**Activity:** Copy the first line of the material below and every later line through the line containing "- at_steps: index", without any other output.

**Supplied information:**
*** Begin section ***

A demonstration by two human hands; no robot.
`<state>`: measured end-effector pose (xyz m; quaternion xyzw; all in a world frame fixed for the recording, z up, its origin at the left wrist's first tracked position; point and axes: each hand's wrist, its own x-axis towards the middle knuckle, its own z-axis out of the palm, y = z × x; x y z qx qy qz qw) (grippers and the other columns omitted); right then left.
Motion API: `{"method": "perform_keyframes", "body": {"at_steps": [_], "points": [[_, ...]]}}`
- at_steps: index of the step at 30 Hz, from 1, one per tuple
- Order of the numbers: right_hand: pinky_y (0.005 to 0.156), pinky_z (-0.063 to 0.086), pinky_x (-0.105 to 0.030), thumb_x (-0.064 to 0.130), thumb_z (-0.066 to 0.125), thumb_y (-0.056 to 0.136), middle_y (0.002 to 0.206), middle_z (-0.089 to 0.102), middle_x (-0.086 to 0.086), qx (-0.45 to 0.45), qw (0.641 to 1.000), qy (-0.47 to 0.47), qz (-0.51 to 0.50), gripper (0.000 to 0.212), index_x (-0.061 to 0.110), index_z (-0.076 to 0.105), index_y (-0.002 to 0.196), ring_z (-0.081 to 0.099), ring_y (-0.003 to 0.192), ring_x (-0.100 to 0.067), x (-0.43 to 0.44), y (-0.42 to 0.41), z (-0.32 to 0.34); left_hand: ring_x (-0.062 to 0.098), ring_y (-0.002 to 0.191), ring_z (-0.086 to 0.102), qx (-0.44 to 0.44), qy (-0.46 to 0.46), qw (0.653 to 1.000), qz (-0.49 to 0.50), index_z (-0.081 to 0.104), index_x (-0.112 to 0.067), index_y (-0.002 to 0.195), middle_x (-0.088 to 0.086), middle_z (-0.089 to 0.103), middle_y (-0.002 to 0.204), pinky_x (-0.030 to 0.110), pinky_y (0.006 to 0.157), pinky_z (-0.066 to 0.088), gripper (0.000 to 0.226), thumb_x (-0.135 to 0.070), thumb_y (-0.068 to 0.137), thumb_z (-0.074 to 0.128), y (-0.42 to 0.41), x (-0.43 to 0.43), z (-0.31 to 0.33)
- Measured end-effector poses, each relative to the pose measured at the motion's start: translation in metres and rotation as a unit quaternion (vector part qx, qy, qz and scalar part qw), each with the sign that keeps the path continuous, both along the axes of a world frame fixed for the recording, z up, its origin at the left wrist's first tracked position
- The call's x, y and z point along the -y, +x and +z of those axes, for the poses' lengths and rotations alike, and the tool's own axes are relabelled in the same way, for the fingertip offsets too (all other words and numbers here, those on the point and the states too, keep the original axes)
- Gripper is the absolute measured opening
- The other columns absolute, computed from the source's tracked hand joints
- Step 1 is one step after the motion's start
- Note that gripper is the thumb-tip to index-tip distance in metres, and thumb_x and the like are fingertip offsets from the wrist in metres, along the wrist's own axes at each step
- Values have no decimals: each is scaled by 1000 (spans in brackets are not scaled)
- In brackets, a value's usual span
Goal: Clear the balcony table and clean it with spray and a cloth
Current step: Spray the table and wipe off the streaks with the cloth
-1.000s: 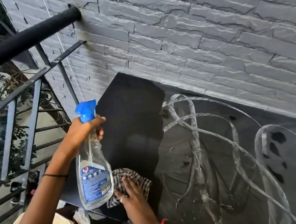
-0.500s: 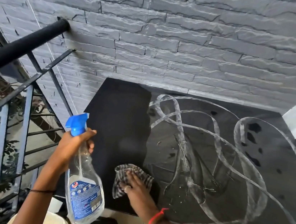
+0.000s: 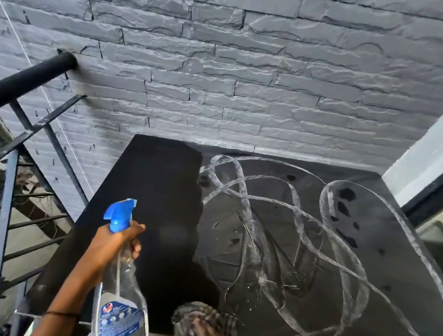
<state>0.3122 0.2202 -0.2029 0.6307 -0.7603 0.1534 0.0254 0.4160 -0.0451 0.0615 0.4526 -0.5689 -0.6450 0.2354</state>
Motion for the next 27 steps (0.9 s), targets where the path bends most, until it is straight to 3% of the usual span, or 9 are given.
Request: {"method": "perform_keyframes", "body": {"at_steps": [2,4,8,11,13,15,18,24,27], "points": [[107,15,-7,40,11,80,148,30,22,20,999,-36,-24,52,60,25,126,28,137,0,-22,-24,2,18,40,52,9,9,1000,-12,56,-7,77,12,55,51,29,46,44,13,-11,88,63,-4,-7,-4],[111,8,-12,31,8,97,155,11,10,40,998,38,-40,43,48,24,133,8,144,-11,-51,-51,32,18,39,50,22,21,999,-16,56,-7,76,12,55,51,27,44,43,13,-9,87,63,-10,-15,-11],[110,16,-14,27,64,69,156,10,12,63,992,70,-87,68,44,38,129,1,143,-3,-55,-74,48,19,37,49,57,42,997,-27,55,-7,71,11,55,48,24,44,40,17,-9,86,63,-24,-30,-28],[111,10,-14,17,31,91,152,28,10,8,990,106,-90,50,48,34,131,-4,144,-6,-44,-82,54,20,39,50,74,42,995,-56,54,-8,67,12,56,50,25,45,40,21,-11,85,64,-36,-40,-40],[111,10,-14,14,8,95,156,16,10,4,989,114,-91,51,41,43,122,-5,144,-8,-44,-82,56,21,41,50,80,42,993,-71,54,-9,66,12,57,51,25,45,41,21,-11,84,64,-44,-46,-44],[110,11,-13,13,35,94,157,-3,11,23,993,87,-76,37,37,55,113,-5,144,-6,-44,-81,58,23,42,51,86,40,992,-80,55,-11,64,12,58,52,26,48,42,21,-13,83,65,-53,-51,-45],[108,11,-11,9,87,40,157,-6,13,77,991,77,-73,70,36,69,102,-6,143,-4,-42,-82,48,22,43,53,97,27,991,-91,56,-12,59,10,59,52,28,50,43,23,-15,80,65,-65,-56,-41],[109,4,-12,24,90,23,157,-13,7,79,980,158,-90,80,44,70,98,-6,144,-11,-40,-79,51,19,46,57,90,-24,992,-90,58,-13,61,6,61,51,29,56,48,20,-24,76,64,-92,-63,-29],[108,7,-11,14,92,26,158,-1,10,106,980,138,-98,91,40,63,108,3,144,-9,-38,-79,53,18,45,56,86,-31,986,-136,58,-13,62,5,61,51,27,58,48,21,-23,80,64,-104,-74,-24]]}}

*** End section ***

**Your response:**
A demonstration by two human hands; no robot.
`<state>`: measured end-effector pose (xyz m; quaternion xyzw; all in a world frame fixed for the recording, z up, its origin at the left wrist's first tracked position; point and axes: each hand's wrist, its own x-axis towards the middle knuckle, its own z-axis out of the palm, y = z × x; x y z qx qy qz qw) (grippers and the other columns omitted); right then left.
Motion API: `{"method": "perform_keyframes", "body": {"at_steps": [_], "points": [[_, ...]]}}`
- at_steps: index of the step at 30 Hz, from 1, one per tuple

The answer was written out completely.